Show that a hollow cylinder of radius R_1, outer radius R_2, and mass M, is I=1/2M(R_1^2+R_2^2) if the rotation axis is through the center along the axis of symmetry.

Homework Equations

$$dm = \rho dV$$
$$dV = (2 \pi R)(dR)(h)$$

The Attempt at a Solution

I was mainly confused about why dV is expressed as (2piR)(dR)(h) since the Volume of a cylinder is 2pir^2h. I know that the variable of integration is R so there has to be a dR in there somewhere, but I'm having trouble understanding the rationale.

 

[PeroK]

Homework Statement

Show that a hollow cylinder of radius R_1, outer radius R_2, and mass M, is I=1/2M(R_1^2+R_2^2) if the rotation axis is through the center along the axis of symmetry.

Homework Equations

$$dm = \rho dV$$
$$dV = (2 \pi R)(dR)(h)$$

The Attempt at a Solution

I was mainly confused about why dV is expressed as (2piR)(dR)(h) since the Volume of a cylinder is 2pir^2h.
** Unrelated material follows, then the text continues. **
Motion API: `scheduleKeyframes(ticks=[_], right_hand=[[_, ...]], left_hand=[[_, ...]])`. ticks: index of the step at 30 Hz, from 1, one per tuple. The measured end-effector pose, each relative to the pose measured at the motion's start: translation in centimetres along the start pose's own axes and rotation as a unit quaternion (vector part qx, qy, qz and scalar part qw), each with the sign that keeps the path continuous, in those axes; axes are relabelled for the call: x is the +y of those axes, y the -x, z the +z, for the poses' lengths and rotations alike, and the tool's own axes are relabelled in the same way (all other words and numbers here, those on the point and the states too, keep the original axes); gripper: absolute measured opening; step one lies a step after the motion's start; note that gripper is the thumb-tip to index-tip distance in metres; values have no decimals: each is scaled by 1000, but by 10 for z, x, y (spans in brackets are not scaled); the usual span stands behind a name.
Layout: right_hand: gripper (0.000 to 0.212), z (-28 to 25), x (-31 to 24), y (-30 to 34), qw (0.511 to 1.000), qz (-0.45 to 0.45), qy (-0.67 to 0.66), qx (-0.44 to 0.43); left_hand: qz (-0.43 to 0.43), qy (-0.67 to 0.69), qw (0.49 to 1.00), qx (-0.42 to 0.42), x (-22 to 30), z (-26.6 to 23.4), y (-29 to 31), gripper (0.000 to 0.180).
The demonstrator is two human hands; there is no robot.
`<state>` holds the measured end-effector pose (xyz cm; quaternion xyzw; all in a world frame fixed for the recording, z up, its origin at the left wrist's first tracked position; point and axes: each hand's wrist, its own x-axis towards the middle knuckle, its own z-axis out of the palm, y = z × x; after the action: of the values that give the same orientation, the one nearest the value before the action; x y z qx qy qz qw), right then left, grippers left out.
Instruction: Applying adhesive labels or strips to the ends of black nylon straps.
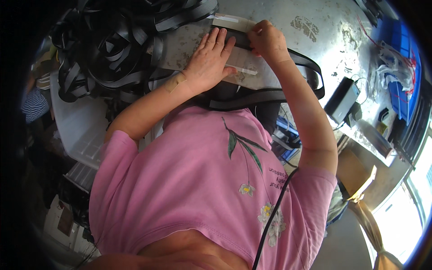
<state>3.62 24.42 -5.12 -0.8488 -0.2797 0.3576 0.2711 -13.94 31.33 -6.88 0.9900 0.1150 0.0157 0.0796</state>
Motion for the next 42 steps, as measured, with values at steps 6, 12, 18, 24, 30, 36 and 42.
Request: scheduleKeyframes(ticks=[6, 12, 18, 24, 30, 36, 42], right_hand=[[23, -5, 4, -4, 999, 6, -25, -26], [24, -3, 4, -6, 999, 9, -21, -31], [27, -2, 2, -6, 1000, 10, 5, -26], [27, -2, 3, -5, 1000, -10, 18, -19], [21, 0, 18, -9, 994, -81, 67, 1], [20, -17, 10, 9, 990, -46, -127, 35], [33, -29, 46, 28, 994, -73, -43, 68]], left_hand=[[15, 42, 998, 55, -12, -9, -14, 58], [-9, 44, 998, 46, -35, -18, -34, 38], [-121, 384, 914, 48, -37, -12, -48, 48], [-217, 700, 672, -103, -13, -18, -39, 35], [-175, 490, 854, -3, 6, 6, -38, 33], [-118, 313, 942, 13, 22, 6, -34, 50], [-114, 269, 956, -24, 31, -2, -34, 54]])
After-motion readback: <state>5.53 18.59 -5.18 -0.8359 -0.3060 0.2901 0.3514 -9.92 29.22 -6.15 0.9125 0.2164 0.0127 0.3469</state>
I know that the variable of integration is R so there has to be a dR in there somewhere, but I'm having trouble understanding the rationale.

$dV$ is not a cylinder. It is a small piece of a cylinder. Can you see what shape it is?

 

[Carpetfizz]

It's a thin ring, sorry.

 

[PeroK]

It's a thin ring, sorry.

It has length $h$, so it is effectively a thin hollow cylinder. Using this $dV$ would be one way to show that the volume of a cylinder is $\pi R^2 h$. You could also use this to get the volume of your hollow cylinder.

You could try that as a preliminary exercise before you do the MoI calculation. I find that can be a useful test that you've set up your integration properly, as you know the answer in advance.